Modified Gauge Invariant Einstein Maxwell Gravity and Stability of Spherical perfect fluid Stars with Magnetic Monopoles

TL;DR

This paper explores a modified Einstein-Maxwell gravity model with gauge invariance, analyzing the stability of spherical perfect fluid stars with magnetic monopoles, and finds conditions for their stability and physical viability.

Contribution

It introduces a gauge-invariant extension of Einstein-Maxwell gravity with directional coupling, and applies it to analyze the stability of magnetized stellar objects with a new approach.

Findings

Stable solutions for positive polytropic index a>0

Quasi-stable solutions for negative a<0

Energy conditions and stability criteria are satisfied

Abstract

As an alternative gravity model we consider an extended Einstein-Maxwell gravity containing a gauge invariance property. Extension is assumed to be addition of a directional coupling between spatial electromagnetic fields with the Ricci tensor.
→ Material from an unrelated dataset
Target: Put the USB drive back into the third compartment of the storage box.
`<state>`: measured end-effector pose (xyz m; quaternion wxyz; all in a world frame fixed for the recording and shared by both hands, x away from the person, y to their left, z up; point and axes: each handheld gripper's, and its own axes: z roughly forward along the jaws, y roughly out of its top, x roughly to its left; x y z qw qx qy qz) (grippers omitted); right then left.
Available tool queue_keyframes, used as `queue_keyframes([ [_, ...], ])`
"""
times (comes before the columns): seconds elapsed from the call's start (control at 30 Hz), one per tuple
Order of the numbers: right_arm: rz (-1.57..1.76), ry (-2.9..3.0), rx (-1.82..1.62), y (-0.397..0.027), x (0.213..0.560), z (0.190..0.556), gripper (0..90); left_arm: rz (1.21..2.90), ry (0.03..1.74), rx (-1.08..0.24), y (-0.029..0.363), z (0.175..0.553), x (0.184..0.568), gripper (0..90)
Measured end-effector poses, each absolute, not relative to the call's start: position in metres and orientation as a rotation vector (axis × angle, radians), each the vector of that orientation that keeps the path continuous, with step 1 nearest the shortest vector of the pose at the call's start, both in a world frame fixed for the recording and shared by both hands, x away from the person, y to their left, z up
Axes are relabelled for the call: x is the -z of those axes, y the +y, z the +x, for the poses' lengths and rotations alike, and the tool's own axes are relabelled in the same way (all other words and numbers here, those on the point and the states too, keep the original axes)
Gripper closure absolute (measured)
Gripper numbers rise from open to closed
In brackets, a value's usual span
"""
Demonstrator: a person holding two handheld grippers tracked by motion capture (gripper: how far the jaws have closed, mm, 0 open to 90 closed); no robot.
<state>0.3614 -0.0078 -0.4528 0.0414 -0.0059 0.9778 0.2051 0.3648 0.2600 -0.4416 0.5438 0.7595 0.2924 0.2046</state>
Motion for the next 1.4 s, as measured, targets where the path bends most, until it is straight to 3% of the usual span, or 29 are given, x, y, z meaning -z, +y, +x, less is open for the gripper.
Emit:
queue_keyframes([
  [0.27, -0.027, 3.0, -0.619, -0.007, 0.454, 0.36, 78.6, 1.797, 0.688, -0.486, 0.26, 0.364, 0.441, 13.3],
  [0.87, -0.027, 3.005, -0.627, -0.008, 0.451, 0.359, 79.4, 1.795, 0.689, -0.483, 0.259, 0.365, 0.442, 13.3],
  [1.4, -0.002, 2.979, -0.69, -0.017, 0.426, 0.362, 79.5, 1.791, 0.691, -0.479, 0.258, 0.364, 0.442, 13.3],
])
We will see importance of the additional term in making a compact stellar object and value of its radius. As an application of this model we substitute ansatz of magnetic field of a hypothetical magnetic monopole which has just time independent radial component and for matter part we assume a perfect fluid stress tensor. To obtain spherically symmetric internal metric of the perfect fluid stellar compact object we solve Tolman-Oppenheimer-Volkoff equation with a polytropic form of equation of state as $p(\rho)=a\rho^2$. Using dynamical system approach we study stability of the solutions for which arrow diagrams show saddle (quasi stable) for $a<0$ (dark stars) and sink (stable) for $a>0$ (normal visible stars). We check also the energy conditions, speed of sound and Harrison-Zeldovich-Novikov static stability criterion for obtained solution and confirm that they make stable state.